Records drawn from a dataset:
- - -

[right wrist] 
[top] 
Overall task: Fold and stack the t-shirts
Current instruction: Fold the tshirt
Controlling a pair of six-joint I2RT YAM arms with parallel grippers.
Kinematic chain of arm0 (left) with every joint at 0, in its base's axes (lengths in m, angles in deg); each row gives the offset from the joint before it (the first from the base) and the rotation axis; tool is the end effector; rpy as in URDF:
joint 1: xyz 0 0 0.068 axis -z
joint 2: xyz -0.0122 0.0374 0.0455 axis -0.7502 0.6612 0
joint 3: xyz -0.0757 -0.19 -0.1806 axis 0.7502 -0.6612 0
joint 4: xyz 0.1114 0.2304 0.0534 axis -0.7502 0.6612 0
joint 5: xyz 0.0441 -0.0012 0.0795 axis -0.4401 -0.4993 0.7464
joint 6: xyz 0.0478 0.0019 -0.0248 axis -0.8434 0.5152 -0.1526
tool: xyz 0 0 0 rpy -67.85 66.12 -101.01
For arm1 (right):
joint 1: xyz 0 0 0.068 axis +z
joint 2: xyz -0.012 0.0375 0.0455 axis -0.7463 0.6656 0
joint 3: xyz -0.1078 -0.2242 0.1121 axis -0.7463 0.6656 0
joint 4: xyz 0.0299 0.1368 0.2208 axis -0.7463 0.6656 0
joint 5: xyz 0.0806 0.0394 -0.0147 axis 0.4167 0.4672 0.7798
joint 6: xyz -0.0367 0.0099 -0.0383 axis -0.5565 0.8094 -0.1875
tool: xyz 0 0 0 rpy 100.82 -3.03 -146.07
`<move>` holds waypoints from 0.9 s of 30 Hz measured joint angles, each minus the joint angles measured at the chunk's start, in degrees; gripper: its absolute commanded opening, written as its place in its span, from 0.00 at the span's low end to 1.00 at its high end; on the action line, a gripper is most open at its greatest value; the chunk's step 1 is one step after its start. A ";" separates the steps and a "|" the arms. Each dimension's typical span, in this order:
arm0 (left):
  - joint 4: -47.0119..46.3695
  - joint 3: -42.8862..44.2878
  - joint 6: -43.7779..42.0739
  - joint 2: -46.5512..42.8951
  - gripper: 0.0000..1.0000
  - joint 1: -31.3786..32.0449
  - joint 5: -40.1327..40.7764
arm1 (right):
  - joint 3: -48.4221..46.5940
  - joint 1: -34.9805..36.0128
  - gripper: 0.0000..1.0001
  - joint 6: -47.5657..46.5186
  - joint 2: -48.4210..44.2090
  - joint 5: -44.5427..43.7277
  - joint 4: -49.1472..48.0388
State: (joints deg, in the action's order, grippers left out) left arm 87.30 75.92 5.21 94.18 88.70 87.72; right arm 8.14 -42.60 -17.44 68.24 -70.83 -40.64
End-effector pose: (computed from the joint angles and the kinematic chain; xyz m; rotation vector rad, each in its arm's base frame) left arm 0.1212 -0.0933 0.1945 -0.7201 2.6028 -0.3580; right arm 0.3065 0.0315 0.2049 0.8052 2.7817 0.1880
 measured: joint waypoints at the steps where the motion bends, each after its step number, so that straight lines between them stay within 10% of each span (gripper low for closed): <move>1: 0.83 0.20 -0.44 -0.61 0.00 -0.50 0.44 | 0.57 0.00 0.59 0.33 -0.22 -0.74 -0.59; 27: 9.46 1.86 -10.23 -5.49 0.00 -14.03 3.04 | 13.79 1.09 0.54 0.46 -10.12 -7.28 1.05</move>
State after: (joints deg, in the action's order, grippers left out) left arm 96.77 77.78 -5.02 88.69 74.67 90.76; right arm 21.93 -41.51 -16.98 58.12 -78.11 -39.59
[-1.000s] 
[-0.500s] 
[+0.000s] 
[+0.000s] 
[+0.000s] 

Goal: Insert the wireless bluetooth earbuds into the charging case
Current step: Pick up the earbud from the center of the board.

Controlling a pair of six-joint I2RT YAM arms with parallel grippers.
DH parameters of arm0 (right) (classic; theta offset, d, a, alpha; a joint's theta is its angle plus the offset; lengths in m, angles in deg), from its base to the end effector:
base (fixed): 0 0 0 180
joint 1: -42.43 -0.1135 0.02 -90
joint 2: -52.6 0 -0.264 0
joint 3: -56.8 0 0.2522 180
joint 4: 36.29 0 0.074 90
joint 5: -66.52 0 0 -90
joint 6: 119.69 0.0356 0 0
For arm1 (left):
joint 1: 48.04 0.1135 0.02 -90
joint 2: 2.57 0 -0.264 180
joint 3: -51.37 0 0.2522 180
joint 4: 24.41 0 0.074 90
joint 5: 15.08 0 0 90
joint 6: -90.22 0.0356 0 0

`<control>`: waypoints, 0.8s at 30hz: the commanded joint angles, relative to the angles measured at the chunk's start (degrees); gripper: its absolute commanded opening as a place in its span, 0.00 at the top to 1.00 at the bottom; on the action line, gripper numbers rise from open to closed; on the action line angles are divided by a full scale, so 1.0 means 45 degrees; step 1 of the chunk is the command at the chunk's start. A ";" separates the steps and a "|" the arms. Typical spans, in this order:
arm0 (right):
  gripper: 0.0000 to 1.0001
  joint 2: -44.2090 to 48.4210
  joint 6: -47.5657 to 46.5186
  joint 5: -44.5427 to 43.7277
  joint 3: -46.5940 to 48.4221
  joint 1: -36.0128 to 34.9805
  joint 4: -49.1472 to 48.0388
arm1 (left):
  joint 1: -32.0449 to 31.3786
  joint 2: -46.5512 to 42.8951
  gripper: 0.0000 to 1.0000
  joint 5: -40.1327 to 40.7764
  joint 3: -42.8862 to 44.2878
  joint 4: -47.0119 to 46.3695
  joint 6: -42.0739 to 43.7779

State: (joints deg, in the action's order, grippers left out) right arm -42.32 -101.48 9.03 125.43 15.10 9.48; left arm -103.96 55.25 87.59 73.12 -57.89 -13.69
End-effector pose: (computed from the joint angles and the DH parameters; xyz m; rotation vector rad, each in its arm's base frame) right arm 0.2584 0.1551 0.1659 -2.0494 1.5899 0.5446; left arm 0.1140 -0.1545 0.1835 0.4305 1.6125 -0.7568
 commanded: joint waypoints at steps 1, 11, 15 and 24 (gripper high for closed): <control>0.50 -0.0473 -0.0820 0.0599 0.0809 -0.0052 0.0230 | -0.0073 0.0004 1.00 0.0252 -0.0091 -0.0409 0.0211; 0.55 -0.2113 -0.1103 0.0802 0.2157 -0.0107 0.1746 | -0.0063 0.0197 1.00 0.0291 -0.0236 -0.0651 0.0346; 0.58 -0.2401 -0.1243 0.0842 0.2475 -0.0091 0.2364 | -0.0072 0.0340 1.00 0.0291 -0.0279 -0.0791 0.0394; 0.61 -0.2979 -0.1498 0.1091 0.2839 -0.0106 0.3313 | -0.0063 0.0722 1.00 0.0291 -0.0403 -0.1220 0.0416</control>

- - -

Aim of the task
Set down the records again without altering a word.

Exercise response
[right wrist] 
[top] 
Overall task: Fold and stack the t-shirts
Current instruction: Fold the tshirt
Controlling a pair of six-joint I2RT YAM arms with parallel grippers.
Kinematic chain of arm0 (left) with every joint at 0, in its base's axes (lengths in m, angles in deg); each row gives the offset from the joint before it (the first from the base) and the rotation axis; tool is the end effector; rpy as in URDF:
joint 1: xyz 0 0 0.068 axis -z
joint 2: xyz -0.0122 0.0374 0.0455 axis -0.7502 0.6612 0
joint 3: xyz -0.0757 -0.19 -0.1806 axis 0.7502 -0.6612 0
joint 4: xyz 0.1114 0.2304 0.0534 axis -0.7502 0.6612 0
joint 5: xyz 0.0441 -0.0012 0.0795 axis -0.4401 -0.4993 0.7464
joint 6: xyz 0.0478 0.0019 -0.0248 axis -0.8434 0.5152 -0.1526
tool: xyz 0 0 0 rpy -67.85 66.12 -101.01
For arm1 (right):
joint 1: xyz 0 0 0.068 axis +z
joint 2: xyz -0.012 0.0375 0.0455 axis -0.7463 0.6656 0
joint 3: xyz -0.1078 -0.2242 0.1121 axis -0.7463 0.6656 0
joint 4: xyz 0.0299 0.1368 0.2208 axis -0.7463 0.6656 0
joint 5: xyz 0.0806 0.0394 -0.0147 axis 0.4167 0.4672 0.7798
joint 6: xyz -0.0367 0.0099 -0.0383 axis -0.5565 0.8094 -0.1875
tool: xyz 0 0 0 rpy 100.82 -3.03 -146.07
`<move>` holds waypoints from 0.9 s of 30 Hz measured joint angles, each minus the joint angles measured at the chunk's start, in degrees; gripper: its absolute commanded opening, written as its place in its span, from 0.00 at the span's low end to 1.00 at its high end; on the action line, a gripper is most open at its greatest value; the chunk's step 1 is one step after its start. A ";" separates the steps and a "|" the arms. Each dimension's typical span, in this order:
arm0 (left):
  - joint 4: -47.0119..46.3695
  - joint 3: -42.8862..44.2878
  - joint 6: -43.7779..42.0739
  - joint 2: -46.5512..42.8951
  - gripper: 0.0000..1.0000
  - joint 1: -31.3786..32.0449
  - joint 5: -40.1327..40.7764
arm1 (right):
  - joint 3: -48.4221..46.5940
  - joint 1: -34.9805..36.0128
  - gripper: 0.0000..1.0001
  - joint 6: -47.5657..46.5186
  - joint 2: -48.4210..44.2090
  - joint 5: -44.5427..43.7277
  - joint 4: -49.1472..48.0388
State: (joints deg, in the action's order, grippers left out) left arm 87.30 75.92 5.21 94.18 88.70 87.72; right arm 8.14 -42.60 -17.44 68.24 -70.83 -40.64
End-effector pose: (computed from the joint angles and the kinematic chain; xyz m; rotation vector rad, each in its arm's base frame) left arm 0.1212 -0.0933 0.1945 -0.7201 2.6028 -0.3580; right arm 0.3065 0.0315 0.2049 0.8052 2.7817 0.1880
 measured: joint waypoints at the steps where the motion bends, each after its step number, so that straight lines between them stay within 10% of each span (gripper low for closed): <move>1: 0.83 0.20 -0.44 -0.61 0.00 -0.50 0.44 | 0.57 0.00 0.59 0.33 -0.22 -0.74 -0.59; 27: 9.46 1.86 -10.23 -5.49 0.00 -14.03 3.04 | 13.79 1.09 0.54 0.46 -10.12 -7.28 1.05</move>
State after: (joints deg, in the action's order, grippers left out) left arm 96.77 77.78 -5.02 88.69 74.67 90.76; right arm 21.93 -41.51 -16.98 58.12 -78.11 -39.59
[-1.000s] 
[-0.500s] 
[+0.000s] 
[+0.000s] 
[+0.000s] 

Goal: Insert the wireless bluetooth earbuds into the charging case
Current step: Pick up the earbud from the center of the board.

Controlling a pair of six-joint I2RT YAM arms with parallel grippers.
DH parameters of arm0 (right) (classic; theta offset, d, a, alpha; a joint's theta is its angle plus the offset; lengths in m, angles in deg), from its base to the end effector:
base (fixed): 0 0 0 180
joint 1: -42.43 -0.1135 0.02 -90
joint 2: -52.6 0 -0.264 0
joint 3: -56.8 0 0.2522 180
joint 4: 36.29 0 0.074 90
joint 5: -66.52 0 0 -90
joint 6: 119.69 0.0356 0 0
For arm1 (left):
joint 1: 48.04 0.1135 0.02 -90
joint 2: 2.57 0 -0.264 180
joint 3: -51.37 0 0.2522 180
joint 4: 24.41 0 0.074 90
joint 5: 15.08 0 0 90
joint 6: -90.22 0.0356 0 0

`<control>`: waypoints, 0.8s at 30hz: the commanded joint angles, relative to the angles measured at the chunk's start (degrees); gripper: its absolute commanded opening as a place in its span, 0.00 at the top to 1.00 at the bottom; on the action line, gripper numbers rise from open to closed; on the action line angles are divided by a full scale, so 1.0 means 45 degrees; step 1 of the chunk is the command at the chunk's start. A ";" separates the steps and a "|" the arms. Typical spans, in this order:
arm0 (right):
  gripper: 0.0000 to 1.0001
  joint 2: -44.2090 to 48.4210
  joint 6: -47.5657 to 46.5186
  joint 5: -44.5427 to 43.7277
  joint 3: -46.5940 to 48.4221
  joint 1: -36.0128 to 34.9805
  joint 4: -49.1472 to 48.0388
arm1 (left):
  joint 1: -32.0449 to 31.3786
  joint 2: -46.5512 to 42.8951
  gripper: 0.0000 to 1.0000
  joint 5: -40.1327 to 40.7764
  joint 3: -42.8862 to 44.2878
  joint 4: -47.0119 to 46.3695
  joint 6: -42.0739 to 43.7779

State: (joints deg, in the action's order, grippers left out) right arm -42.32 -101.48 9.03 125.43 15.10 9.48; left arm -103.96 55.25 87.59 73.12 -57.89 -13.69
End-effector pose: (computed from the joint angles and the DH parameters; xyz m; rotation vector rad, each in its arm's base frame) right arm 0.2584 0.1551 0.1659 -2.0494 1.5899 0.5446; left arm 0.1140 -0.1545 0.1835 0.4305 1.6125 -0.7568
 commanded: joint waypoints at steps 1, 11, 15 and 24 (gripper high for closed): <control>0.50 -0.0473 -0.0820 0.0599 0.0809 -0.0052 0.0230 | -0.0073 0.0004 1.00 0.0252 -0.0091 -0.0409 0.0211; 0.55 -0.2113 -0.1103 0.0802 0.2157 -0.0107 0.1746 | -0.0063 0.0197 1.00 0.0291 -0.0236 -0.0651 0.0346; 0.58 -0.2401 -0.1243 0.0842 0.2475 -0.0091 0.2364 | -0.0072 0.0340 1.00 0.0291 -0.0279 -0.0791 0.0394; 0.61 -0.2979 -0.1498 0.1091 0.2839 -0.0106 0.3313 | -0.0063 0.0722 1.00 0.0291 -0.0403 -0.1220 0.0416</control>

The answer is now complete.